● Exercise description:
Make an exact reproduction of all the data.

** Dataset content follows **

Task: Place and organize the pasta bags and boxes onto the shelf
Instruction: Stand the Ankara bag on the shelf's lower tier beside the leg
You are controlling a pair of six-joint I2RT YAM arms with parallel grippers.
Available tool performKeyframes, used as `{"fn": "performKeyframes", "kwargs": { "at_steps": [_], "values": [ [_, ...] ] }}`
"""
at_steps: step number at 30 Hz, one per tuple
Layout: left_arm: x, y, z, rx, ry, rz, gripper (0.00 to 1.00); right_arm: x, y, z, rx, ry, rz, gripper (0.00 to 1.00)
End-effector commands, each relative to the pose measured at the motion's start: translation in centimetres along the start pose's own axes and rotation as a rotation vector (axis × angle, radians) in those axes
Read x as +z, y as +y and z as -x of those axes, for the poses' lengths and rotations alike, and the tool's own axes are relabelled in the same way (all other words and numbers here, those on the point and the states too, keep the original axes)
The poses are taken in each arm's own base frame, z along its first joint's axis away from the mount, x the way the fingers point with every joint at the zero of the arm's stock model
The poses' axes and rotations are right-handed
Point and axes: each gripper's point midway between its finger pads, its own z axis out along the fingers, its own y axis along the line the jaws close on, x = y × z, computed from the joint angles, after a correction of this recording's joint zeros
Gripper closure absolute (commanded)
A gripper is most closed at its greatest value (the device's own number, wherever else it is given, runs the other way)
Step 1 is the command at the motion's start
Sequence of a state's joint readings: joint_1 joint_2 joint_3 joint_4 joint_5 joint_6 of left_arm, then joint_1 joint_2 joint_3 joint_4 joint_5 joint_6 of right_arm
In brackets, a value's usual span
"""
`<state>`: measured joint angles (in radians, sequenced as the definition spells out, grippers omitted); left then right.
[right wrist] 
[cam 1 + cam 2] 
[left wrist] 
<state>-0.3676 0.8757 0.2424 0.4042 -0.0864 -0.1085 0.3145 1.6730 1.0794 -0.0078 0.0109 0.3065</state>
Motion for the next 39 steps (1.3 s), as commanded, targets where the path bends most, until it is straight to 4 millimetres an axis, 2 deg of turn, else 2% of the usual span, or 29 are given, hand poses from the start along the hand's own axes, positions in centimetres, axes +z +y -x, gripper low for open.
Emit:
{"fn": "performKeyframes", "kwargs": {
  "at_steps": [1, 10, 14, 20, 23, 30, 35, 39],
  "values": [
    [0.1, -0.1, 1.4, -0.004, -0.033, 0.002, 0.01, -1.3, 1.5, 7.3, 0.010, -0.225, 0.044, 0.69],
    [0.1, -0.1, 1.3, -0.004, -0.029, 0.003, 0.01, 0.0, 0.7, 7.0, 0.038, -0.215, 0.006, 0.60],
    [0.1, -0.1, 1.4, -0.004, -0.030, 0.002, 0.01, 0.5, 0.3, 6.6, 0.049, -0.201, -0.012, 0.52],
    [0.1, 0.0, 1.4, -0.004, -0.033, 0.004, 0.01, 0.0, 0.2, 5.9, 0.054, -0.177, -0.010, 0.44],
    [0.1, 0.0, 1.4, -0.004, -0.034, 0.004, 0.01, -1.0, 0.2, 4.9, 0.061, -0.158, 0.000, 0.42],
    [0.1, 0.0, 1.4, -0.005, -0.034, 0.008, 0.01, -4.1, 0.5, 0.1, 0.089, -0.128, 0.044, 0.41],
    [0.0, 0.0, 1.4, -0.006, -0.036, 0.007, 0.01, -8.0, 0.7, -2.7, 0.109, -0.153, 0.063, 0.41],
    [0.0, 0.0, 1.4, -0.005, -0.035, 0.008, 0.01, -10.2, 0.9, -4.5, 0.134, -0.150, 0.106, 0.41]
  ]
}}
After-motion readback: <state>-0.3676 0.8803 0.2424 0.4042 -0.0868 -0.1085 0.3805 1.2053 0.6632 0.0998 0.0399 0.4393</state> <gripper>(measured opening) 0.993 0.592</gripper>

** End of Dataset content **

● Worked solution:
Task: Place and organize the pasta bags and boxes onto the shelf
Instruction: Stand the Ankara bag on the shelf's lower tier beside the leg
You are controlling a pair of six-joint I2RT YAM arms with parallel grippers.
Available tool performKeyframes, used as `{"fn": "performKeyframes", "kwargs": { "at_steps": [_], "values": [ [_, ...] ] }}`
"""
at_steps: step number at 30 Hz, one per tuple
Layout: left_arm: x, y, z, rx, ry, rz, gripper (0.00 to 1.00); right_arm: x, y, z, rx, ry, rz, gripper (0.00 to 1.00)
End-effector commands, each relative to the pose measured at the motion's start: translation in centimetres along the start pose's own axes and rotation as a rotation vector (axis × angle, radians) in those axes
Read x as +z, y as +y and z as -x of those axes, for the poses' lengths and rotations alike, and the tool's own axes are relabelled in the same way (all other words and numbers here, those on the point and the states too, keep the original axes)
The poses are taken in each arm's own base frame, z along its first joint's axis away from the mount, x the way the fingers point with every joint at the zero of the arm's stock model
The poses' axes and rotations are right-handed
Point and axes: each gripper's point midway between its finger pads, its own z axis out along the fingers, its own y axis along the line the jaws close on, x = y × z, computed from the joint angles, after a correction of this recording's joint zeros
Gripper closure absolute (commanded)
A gripper is most closed at its greatest value (the device's own number, wherever else it is given, runs the other way)
Step 1 is the command at the motion's start
Sequence of a state's joint readings: joint_1 joint_2 joint_3 joint_4 joint_5 joint_6 of left_arm, then joint_1 joint_2 joint_3 joint_4 joint_5 joint_6 of right_arm
In brackets, a value's usual span
"""
`<state>`: measured joint angles (in radians, sequenced as the definition spells out, grippers omitted); left then right.
[right wrist] 
[cam 1 + cam 2] 
[left wrist] 
<state>-0.3676 0.8757 0.2424 0.4042 -0.0864 -0.1085 0.3145 1.6730 1.0794 -0.0078 0.0109 0.3065</state>
Motion for the next 39 steps (1.3 s), as commanded, targets where the path bends most, until it is straight to 4 millimetres an axis, 2 deg of turn, else 2% of the usual span, or 29 are given, hand poses from the start along the hand's own axes, positions in centimetres, axes +z +y -x, gripper low for open.
Emit:
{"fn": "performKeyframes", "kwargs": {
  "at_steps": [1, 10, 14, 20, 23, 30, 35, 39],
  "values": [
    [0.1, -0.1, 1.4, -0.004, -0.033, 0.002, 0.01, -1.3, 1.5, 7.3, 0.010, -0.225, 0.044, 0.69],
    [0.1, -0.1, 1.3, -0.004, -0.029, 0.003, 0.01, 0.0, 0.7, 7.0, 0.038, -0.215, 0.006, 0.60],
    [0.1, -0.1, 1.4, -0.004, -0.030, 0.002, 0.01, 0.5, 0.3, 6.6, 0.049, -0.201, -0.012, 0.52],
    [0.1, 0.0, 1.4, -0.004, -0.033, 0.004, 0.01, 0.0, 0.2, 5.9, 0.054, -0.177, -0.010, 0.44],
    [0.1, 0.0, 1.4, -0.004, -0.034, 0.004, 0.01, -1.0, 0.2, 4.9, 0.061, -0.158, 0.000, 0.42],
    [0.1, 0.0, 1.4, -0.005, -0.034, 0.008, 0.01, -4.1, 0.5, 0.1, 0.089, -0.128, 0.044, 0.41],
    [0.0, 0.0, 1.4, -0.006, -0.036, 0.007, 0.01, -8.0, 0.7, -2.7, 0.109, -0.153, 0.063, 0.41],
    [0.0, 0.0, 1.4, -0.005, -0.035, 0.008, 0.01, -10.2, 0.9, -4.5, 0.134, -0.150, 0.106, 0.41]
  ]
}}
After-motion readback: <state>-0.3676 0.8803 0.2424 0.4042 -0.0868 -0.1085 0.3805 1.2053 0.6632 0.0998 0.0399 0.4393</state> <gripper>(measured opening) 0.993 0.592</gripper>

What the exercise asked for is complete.